Segment Open
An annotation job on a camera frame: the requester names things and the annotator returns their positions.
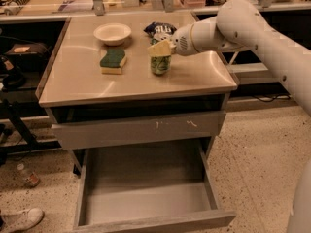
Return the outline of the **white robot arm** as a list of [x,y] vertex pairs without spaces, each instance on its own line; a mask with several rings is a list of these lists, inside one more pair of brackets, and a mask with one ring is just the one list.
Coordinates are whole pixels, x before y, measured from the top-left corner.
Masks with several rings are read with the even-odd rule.
[[226,228],[205,233],[310,233],[310,51],[273,29],[245,0],[177,30],[177,51],[251,50],[291,95],[266,105],[231,101],[209,159]]

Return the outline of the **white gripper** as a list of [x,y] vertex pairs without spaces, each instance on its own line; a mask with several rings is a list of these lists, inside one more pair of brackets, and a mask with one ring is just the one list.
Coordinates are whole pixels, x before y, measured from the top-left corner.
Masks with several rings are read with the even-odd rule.
[[[175,52],[182,56],[197,54],[197,50],[191,39],[192,24],[188,24],[177,29],[172,36],[172,43],[175,46]],[[170,42],[168,40],[160,41],[147,48],[150,57],[169,56],[171,54]]]

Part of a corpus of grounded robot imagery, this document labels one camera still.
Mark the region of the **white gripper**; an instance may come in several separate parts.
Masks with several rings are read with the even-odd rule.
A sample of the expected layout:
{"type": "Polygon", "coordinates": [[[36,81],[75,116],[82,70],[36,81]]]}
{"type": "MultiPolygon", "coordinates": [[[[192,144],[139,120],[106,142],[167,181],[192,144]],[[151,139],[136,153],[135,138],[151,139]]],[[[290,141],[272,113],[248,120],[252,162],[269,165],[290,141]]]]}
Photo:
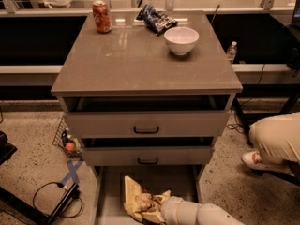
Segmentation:
{"type": "Polygon", "coordinates": [[[142,217],[155,224],[166,225],[199,225],[198,211],[200,204],[188,202],[180,197],[171,196],[169,190],[160,195],[154,195],[153,199],[161,205],[159,209],[151,208],[142,212],[142,217]]]}

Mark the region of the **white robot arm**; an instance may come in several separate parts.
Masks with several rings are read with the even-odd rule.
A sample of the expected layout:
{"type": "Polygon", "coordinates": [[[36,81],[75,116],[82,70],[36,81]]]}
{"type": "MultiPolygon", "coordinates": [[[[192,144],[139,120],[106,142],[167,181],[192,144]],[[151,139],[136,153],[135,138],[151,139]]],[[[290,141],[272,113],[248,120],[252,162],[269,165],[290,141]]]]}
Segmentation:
Segment Closed
=== Task description ===
Pictures are to be left out while the lines from the beginning of the records through the line with "Return the outline of the **white robot" are copied word for word.

=== Exercise response ===
An annotation job on a camera frame: the requester names things and the annotator returns their positions.
Return the outline of the **white robot arm** as a list of [x,y] vertex pairs without spaces, each instance on its own line; a mask with several rings is a list of these lists, inside one more pair of brackets, and a mask with one ring is just the one list.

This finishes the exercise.